- **Task to complete**:
An exact copy of the listing below is needed, with no pictures in it.

================================

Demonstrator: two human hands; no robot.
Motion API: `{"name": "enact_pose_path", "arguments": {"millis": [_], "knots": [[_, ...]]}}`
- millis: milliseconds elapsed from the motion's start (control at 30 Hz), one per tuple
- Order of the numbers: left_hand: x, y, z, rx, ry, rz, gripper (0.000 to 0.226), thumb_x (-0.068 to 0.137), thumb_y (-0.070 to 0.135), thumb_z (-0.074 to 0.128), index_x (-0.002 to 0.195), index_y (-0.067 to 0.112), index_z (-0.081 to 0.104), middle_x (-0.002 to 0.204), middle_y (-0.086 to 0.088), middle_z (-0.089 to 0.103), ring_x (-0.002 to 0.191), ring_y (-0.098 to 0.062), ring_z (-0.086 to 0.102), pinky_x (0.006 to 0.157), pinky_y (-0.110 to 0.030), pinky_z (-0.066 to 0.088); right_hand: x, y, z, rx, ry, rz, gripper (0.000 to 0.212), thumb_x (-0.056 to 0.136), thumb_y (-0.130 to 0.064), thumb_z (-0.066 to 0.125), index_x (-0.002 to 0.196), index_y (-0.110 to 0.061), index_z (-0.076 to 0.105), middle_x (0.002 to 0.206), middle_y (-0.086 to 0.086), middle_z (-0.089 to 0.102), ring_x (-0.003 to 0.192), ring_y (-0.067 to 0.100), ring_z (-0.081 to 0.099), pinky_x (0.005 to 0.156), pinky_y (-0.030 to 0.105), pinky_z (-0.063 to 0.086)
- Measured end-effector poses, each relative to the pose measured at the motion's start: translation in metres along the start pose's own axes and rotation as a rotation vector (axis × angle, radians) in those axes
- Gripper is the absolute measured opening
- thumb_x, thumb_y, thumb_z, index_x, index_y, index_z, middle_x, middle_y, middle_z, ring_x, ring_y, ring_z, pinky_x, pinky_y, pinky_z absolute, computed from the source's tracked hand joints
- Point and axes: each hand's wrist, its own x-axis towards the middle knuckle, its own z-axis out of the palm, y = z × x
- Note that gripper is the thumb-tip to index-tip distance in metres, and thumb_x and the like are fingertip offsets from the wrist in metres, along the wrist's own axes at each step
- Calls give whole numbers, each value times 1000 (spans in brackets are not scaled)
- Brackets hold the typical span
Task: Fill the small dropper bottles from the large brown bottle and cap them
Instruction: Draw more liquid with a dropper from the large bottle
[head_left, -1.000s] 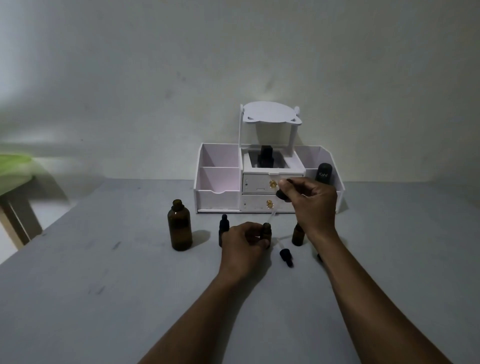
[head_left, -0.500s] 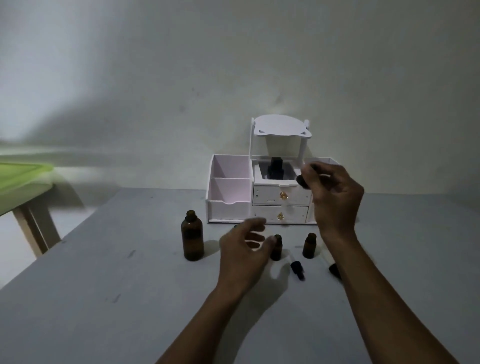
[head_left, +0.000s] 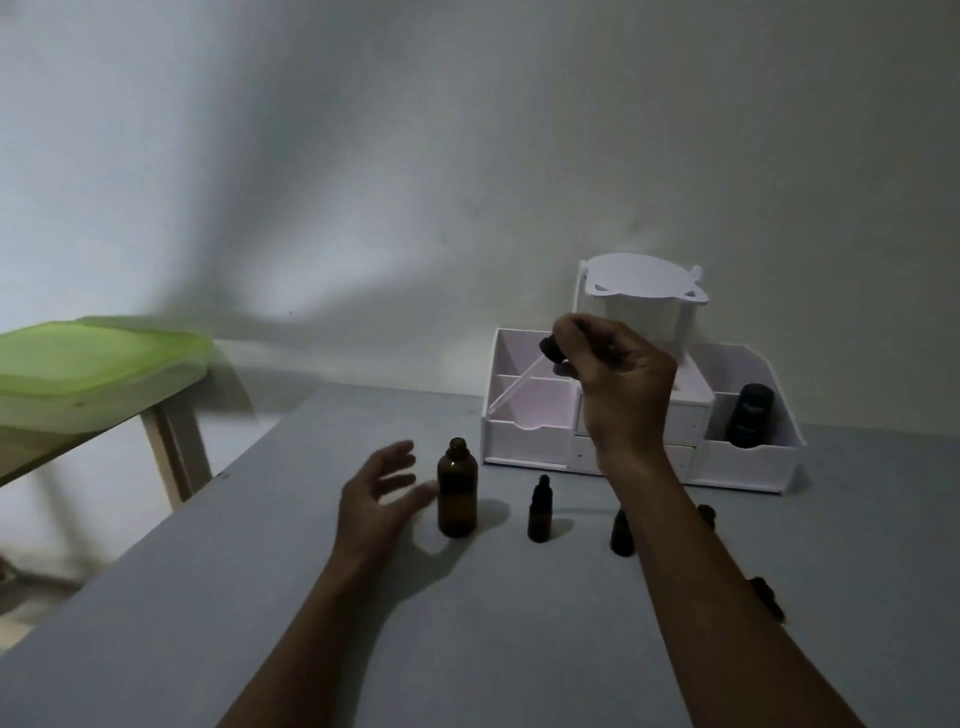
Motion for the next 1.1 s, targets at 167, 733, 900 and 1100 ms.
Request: {"name": "enact_pose_path", "arguments": {"millis": [167,733,900,1100], "knots": [[3,-7,2,-11,-84,-7,66,66,29,81,128,24,62,119,7,66,106,-8,64,77,-18,51,-8,16,18,-5,-68,57,9,84,-13,76,93,-15,75,85,6,76,78,19,76,72,34,62],[-2,-3,3,20,-154,-20,38,78,11,79,106,35,69,104,10,72,96,-9,68,82,-25,53,-26,37,43,-195,-243,69,24,86,-23,74,109,-14,74,96,-1,76,87,10,74,82,34,61],[-4,0,2,20,-141,-39,37,77,13,81,102,38,69,99,16,72,92,-6,69,74,-19,51,-34,45,49,-320,-338,36,25,87,-21,73,111,-13,74,97,-1,76,90,3,70,75,5,51],[-3,-2,0,58,-143,-9,36,77,18,82,108,33,69,101,13,73,92,-7,70,84,-27,58,-47,63,47,-477,-453,108,24,85,-23,76,107,-15,76,104,0,76,91,6,70,87,20,56]]}}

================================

- **Solution to this task**:
Demonstrator: two human hands; no robot.
Motion API: `{"name": "enact_pose_path", "arguments": {"millis": [_], "knots": [[_, ...]]}}`
- millis: milliseconds elapsed from the motion's start (control at 30 Hz), one per tuple
- Order of the numbers: left_hand: x, y, z, rx, ry, rz, gripper (0.000 to 0.226), thumb_x (-0.068 to 0.137), thumb_y (-0.070 to 0.135), thumb_z (-0.074 to 0.128), index_x (-0.002 to 0.195), index_y (-0.067 to 0.112), index_z (-0.081 to 0.104), middle_x (-0.002 to 0.204), middle_y (-0.086 to 0.088), middle_z (-0.089 to 0.103), ring_x (-0.002 to 0.191), ring_y (-0.098 to 0.062), ring_z (-0.086 to 0.102), pinky_x (0.006 to 0.157), pinky_y (-0.110 to 0.030), pinky_z (-0.066 to 0.088); right_hand: x, y, z, rx, ry, rz, gripper (0.000 to 0.212), thumb_x (-0.056 to 0.136), thumb_y (-0.130 to 0.064), thumb_z (-0.066 to 0.125), index_x (-0.002 to 0.196), index_y (-0.110 to 0.061), index_z (-0.076 to 0.105), middle_x (0.002 to 0.206), middle_y (-0.086 to 0.086), middle_z (-0.089 to 0.102), ring_x (-0.003 to 0.192), ring_y (-0.067 to 0.100), ring_z (-0.081 to 0.099), pinky_x (0.005 to 0.156), pinky_y (-0.030 to 0.105), pinky_z (-0.063 to 0.086)
- Measured end-effector poses, each relative to the pose measured at the motion's start: translation in metres along the start pose's own axes and rotation as a rotation vector (axis × angle, radians) in those axes
- Gripper is the absolute measured opening
- thumb_x, thumb_y, thumb_z, index_x, index_y, index_z, middle_x, middle_y, middle_z, ring_x, ring_y, ring_z, pinky_x, pinky_y, pinky_z absolute, computed from the source's tracked hand joints
- Point and axes: each hand's wrist, its own x-axis towards the middle knuckle, its own z-axis out of the palm, y = z × x
- Note that gripper is the thumb-tip to index-tip distance in metres, and thumb_x and the like are fingertip offsets from the wrist in metres, along the wrist's own axes at each step
- Calls give whole numbers, each value times 1000 (spans in brackets are not scaled)
- Brackets hold the typical span
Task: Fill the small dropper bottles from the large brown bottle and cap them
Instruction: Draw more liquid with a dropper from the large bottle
[head_left, -1.000s] 
[head_left, -0.500s] 
[head_left, +0.000s] 
Motion for the next 1.1 s, targets at 167, 733, 900 and 1100 ms.
Request: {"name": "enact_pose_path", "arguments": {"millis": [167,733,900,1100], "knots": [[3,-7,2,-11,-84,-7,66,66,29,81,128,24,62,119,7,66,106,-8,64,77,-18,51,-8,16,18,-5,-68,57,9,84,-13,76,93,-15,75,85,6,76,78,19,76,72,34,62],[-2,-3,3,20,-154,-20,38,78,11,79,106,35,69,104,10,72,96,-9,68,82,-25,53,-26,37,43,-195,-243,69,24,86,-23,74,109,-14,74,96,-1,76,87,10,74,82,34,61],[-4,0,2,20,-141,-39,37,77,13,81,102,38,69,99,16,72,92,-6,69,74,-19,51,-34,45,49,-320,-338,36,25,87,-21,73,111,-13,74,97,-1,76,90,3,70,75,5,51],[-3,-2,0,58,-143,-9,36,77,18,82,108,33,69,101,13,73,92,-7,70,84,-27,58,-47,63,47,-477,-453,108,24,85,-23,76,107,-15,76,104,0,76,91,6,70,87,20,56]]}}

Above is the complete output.